Exercise description: Omit all pictures, then retype exactly the lines from the one that contains "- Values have" through the end of the listing.

---

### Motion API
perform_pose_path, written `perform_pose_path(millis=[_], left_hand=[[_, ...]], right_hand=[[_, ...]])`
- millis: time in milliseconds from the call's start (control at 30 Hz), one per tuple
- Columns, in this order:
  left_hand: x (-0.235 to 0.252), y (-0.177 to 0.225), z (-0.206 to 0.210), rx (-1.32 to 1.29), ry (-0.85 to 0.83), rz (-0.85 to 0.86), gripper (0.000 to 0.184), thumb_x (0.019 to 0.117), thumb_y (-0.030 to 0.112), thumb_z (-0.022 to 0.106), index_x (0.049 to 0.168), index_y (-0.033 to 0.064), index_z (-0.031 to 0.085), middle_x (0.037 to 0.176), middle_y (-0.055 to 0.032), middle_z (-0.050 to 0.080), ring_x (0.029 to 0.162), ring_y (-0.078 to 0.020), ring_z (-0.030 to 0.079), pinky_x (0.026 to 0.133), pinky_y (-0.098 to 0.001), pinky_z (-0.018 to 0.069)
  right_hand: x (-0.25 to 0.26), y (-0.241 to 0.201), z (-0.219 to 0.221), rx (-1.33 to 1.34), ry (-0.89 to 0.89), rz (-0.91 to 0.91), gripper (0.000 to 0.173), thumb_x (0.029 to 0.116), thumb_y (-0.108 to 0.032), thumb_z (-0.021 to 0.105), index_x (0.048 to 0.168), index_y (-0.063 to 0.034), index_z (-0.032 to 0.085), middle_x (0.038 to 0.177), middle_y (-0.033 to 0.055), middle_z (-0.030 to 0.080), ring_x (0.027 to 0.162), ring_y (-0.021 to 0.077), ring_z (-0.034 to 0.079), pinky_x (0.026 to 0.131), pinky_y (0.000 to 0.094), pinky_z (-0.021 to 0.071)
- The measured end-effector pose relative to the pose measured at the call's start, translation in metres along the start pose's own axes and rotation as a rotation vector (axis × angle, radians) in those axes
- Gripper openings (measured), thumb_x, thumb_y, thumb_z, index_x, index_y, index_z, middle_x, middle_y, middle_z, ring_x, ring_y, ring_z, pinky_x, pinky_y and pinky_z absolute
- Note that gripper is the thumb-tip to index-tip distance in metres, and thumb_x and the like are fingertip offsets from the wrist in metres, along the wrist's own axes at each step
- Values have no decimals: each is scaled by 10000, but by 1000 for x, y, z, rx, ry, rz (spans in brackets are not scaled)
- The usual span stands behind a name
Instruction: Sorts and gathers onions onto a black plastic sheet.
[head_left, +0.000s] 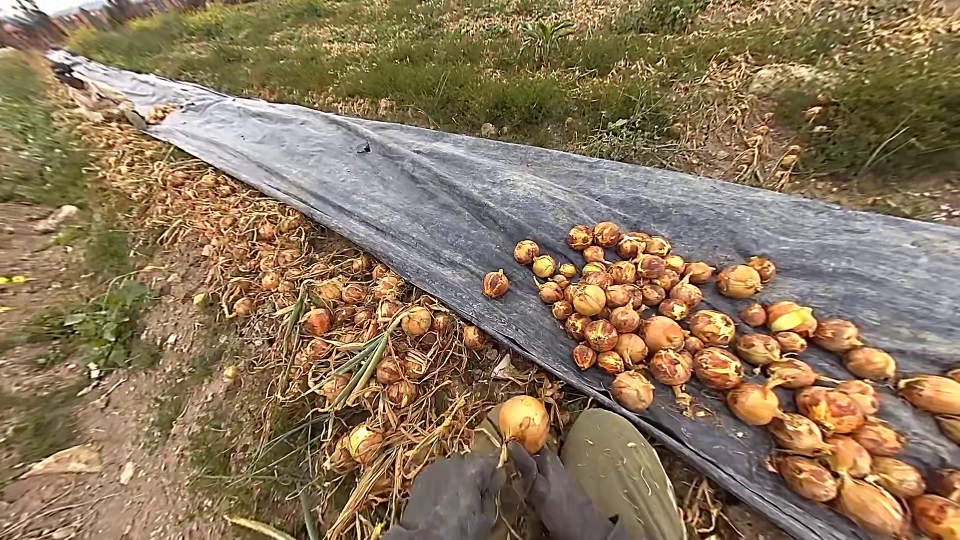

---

Output of the task:
- Values have no decimals: each is scaled by 10000, but by 1000 for x, y, z, rx, ry, rz (spans in brackets are not scaled)
- The usual span stands behind a name
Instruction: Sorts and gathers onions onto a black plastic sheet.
[head_left, +0.000s] 

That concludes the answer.